_Data in this exercise_
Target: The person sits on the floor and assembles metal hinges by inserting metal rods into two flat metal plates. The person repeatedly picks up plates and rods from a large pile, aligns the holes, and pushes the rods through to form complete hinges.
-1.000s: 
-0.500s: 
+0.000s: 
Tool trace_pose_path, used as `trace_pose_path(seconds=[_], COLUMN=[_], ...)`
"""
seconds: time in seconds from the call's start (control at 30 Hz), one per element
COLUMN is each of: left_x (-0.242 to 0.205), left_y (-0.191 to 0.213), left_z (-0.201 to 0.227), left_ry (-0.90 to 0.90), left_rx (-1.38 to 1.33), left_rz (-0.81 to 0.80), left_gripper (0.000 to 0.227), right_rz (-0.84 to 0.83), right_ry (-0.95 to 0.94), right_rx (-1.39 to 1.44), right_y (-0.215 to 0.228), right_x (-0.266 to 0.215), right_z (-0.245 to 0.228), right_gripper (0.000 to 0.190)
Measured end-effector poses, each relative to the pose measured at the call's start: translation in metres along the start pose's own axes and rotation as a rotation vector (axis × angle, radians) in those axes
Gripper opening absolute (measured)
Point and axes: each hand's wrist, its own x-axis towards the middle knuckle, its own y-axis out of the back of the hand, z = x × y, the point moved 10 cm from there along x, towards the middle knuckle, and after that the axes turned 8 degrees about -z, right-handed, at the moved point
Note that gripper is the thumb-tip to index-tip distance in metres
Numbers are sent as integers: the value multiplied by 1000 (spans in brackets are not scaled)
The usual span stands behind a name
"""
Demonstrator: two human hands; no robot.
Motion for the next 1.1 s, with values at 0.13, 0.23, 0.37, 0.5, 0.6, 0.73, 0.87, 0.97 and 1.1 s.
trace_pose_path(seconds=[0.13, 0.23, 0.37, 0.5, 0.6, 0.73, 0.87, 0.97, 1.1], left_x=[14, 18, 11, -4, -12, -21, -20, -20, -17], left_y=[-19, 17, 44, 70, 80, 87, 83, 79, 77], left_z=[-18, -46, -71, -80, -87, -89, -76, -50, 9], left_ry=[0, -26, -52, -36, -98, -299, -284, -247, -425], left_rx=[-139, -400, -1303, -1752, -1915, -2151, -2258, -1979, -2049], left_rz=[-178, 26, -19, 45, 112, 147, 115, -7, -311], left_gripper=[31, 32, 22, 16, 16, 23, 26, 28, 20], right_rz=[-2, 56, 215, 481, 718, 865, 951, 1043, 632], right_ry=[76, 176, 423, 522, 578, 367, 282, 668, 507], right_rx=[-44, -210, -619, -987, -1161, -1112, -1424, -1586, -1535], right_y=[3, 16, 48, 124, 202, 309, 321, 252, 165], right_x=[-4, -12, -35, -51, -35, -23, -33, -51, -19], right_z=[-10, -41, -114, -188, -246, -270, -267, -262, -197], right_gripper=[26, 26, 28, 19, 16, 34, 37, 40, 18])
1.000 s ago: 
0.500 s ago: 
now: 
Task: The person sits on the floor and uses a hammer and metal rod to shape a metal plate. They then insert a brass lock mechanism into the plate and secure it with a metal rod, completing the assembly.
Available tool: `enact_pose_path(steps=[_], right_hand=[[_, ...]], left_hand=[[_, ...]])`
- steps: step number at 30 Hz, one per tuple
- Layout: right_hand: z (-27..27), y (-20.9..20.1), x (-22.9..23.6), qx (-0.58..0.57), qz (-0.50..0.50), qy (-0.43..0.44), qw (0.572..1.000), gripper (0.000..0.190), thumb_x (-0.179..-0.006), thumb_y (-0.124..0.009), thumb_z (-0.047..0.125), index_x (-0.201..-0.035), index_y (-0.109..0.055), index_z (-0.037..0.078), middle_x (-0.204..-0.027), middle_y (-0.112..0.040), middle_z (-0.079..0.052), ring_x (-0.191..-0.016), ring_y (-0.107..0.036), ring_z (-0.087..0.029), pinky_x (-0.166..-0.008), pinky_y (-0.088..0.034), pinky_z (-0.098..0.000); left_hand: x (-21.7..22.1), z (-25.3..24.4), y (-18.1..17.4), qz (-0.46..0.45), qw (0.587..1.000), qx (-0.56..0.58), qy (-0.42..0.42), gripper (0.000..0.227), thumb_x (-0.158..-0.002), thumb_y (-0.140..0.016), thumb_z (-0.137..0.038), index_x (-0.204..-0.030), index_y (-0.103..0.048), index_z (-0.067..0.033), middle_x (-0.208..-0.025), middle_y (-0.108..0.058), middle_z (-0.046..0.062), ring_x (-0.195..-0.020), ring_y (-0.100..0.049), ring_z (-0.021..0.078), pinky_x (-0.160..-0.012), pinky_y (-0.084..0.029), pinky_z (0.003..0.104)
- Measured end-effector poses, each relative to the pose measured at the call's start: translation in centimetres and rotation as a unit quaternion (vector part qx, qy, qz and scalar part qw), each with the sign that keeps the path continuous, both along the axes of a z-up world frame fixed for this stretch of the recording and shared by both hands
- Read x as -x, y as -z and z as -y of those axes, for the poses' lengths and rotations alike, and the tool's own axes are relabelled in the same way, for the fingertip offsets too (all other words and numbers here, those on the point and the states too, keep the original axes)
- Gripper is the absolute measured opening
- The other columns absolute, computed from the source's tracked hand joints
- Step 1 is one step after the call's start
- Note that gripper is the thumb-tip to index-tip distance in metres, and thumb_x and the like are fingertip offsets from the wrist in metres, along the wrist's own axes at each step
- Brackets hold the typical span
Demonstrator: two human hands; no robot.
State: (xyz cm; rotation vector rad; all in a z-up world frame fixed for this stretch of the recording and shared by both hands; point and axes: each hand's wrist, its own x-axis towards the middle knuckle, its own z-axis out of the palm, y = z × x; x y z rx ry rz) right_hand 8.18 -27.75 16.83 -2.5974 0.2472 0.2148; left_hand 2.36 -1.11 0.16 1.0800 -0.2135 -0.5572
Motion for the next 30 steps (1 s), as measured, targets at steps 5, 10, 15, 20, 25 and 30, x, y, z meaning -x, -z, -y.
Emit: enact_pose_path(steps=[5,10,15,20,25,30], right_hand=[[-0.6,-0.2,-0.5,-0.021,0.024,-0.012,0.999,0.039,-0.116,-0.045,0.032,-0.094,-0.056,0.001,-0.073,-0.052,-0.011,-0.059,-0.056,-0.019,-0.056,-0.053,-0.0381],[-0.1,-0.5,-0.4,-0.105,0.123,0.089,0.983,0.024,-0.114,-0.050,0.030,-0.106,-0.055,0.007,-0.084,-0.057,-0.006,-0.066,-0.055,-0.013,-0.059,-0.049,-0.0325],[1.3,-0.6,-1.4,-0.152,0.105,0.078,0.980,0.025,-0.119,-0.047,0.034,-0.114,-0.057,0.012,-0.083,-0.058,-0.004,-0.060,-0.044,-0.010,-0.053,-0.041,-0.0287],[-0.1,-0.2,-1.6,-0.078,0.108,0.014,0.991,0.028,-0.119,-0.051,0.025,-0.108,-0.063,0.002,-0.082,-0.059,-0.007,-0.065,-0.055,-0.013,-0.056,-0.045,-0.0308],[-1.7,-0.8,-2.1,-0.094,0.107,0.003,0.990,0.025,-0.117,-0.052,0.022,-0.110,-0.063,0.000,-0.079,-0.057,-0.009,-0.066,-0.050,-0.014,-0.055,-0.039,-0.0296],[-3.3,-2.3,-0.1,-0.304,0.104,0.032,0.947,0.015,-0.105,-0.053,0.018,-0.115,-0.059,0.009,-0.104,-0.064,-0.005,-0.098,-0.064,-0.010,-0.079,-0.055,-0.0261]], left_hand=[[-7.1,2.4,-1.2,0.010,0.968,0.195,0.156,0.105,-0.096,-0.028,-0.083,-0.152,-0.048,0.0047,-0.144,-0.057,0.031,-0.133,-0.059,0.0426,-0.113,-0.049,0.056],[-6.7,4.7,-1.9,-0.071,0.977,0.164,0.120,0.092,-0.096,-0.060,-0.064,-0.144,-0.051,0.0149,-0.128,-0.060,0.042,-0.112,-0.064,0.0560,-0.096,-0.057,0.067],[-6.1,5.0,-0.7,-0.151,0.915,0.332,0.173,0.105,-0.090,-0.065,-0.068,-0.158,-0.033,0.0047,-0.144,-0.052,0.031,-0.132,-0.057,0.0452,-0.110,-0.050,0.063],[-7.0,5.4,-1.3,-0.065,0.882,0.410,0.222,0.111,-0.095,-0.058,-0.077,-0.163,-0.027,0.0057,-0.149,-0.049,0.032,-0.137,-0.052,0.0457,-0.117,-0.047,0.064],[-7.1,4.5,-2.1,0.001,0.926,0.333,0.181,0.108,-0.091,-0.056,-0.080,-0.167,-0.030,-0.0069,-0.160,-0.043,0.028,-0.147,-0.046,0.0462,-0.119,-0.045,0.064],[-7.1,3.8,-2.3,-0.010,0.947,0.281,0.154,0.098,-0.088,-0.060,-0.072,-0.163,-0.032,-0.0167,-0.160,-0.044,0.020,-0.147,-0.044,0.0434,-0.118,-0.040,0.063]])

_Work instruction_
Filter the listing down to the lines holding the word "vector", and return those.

_Expected answer_
Measured end-effector poses, each relative to the pose measured at the call's start: translation in metres along the start pose's own axes and rotation as a rotation vector (axis × angle, radians) in those axes
- Measured end-effector poses, each relative to the pose measured at the call's start: translation in centimetres and rotation as a unit quaternion (vector part qx, qy, qz and scalar part qw), each with the sign that keeps the path continuous, both along the axes of a z-up world frame fixed for this stretch of the recording and shared by both hands
State: (xyz cm; rotation vector rad; all in a z-up world frame fixed for this stretch of the recording and shared by both hands; point and axes: each hand's wrist, its own x-axis towards the middle knuckle, its own z-axis out of the palm, y = z × x; x y z rx ry rz) right_hand 8.18 -27.75 16.83 -2.5974 0.2472 0.2148; left_hand 2.36 -1.11 0.16 1.0800 -0.2135 -0.5572

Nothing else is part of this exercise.